Giovanni Ciacci Covid

Giovanni Ciacci: ‘Il Covid è una valanga, ho pianto per giorni’

Giovanni Ciacci racconta le ultime ore di paura e preoccupazione dopo l’annuncio della positività al Covid: “È una valanga che ti travolge”.

Insieme alla notizia della positività di Orietta Berti, nelle ore scorse è arrivata la conferma che il Covid ha colpito anche Giovanni Ciacci. Il popolare volto di Ogni Mattina ha spiegato sui social che l’ultimo tampone di controllo effettuato mercoledì scorso gli ha segnalato la presenza del virus. Immediatamente, Ciacci si è adeguato ai protocolli di rito, ricostruendo i recenti movimenti e mettendo in sicurezza chi fosse rimasto a contatto con lui.

Oltre ad essere sentito da Fanpage, a cui ha rivelato le sue prime drammatiche ore dall’infezione, il celebre stylist è intervenuto in collegamento a Pomeriggio Cinque. Psicologicamente provato e impaurito dall’imprevedibilità del Covid-19, Giovanni Ciacci ha esibito anche un look molto diverso. Via infatti il suo arcinoto pizzetto blu, che ha dovuto eliminare per una reazione psicosomatica passata peraltro in secondo piano rispetto alla malattia.

Giovanni Ciacci Covid Pomeriggio Cinque
Giovanni Ciacci durante l’ultima puntata di Pomeriggio Cinque

Fortunatamente, l’esperto di stile si definisce asintomatico e sotto stretta osservazione medica continua a restare al sicuro nel suo appartamento.

“È una cosa che ti scuote, ti arriva una mazzata perché non sai cosa succederà, ha dichiarato a Fanpage. “E poi stai chiuso, e questa cosa mi dà al cervello… Quello che mi dispiace è la solitudine. Una sensazione terribile. È veramente difficile”.

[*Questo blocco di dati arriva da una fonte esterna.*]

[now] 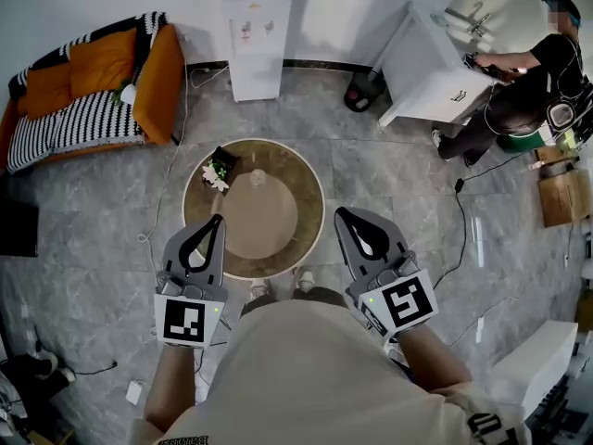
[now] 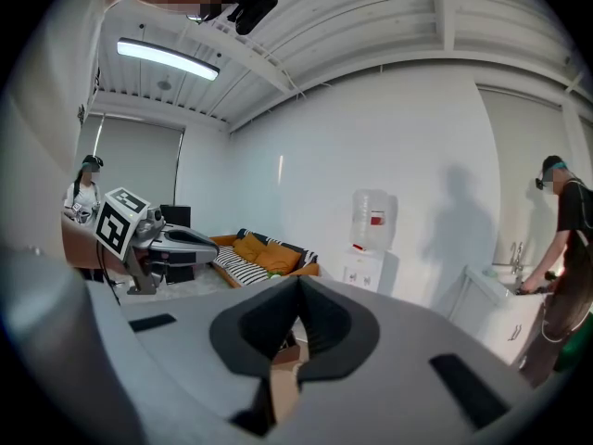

“Devi solo aspettare,” prosegue, “non puoi fare nulla. Ti ritrovi senza armi, se non quella di stare in casa… Non nego che ho pianto tanto. Sono stato sempre molto attento. Sono uno che sta chiuso in camerino, che porta sempre la mascherina, che dopo il lavoro sta a casa, che nel weekend non esce”.

Ciacci a Pomeriggio Cinque: ‘Ho sbagliato in qualcosa: portate la mascherina!’

Invece il virus è riuscito a serpeggiare anche nella scrupolosità e l’accortezza di Giovanni Ciacci, che a Pomeriggio Cinque parla del Covid come di una “valanga di emozioni”.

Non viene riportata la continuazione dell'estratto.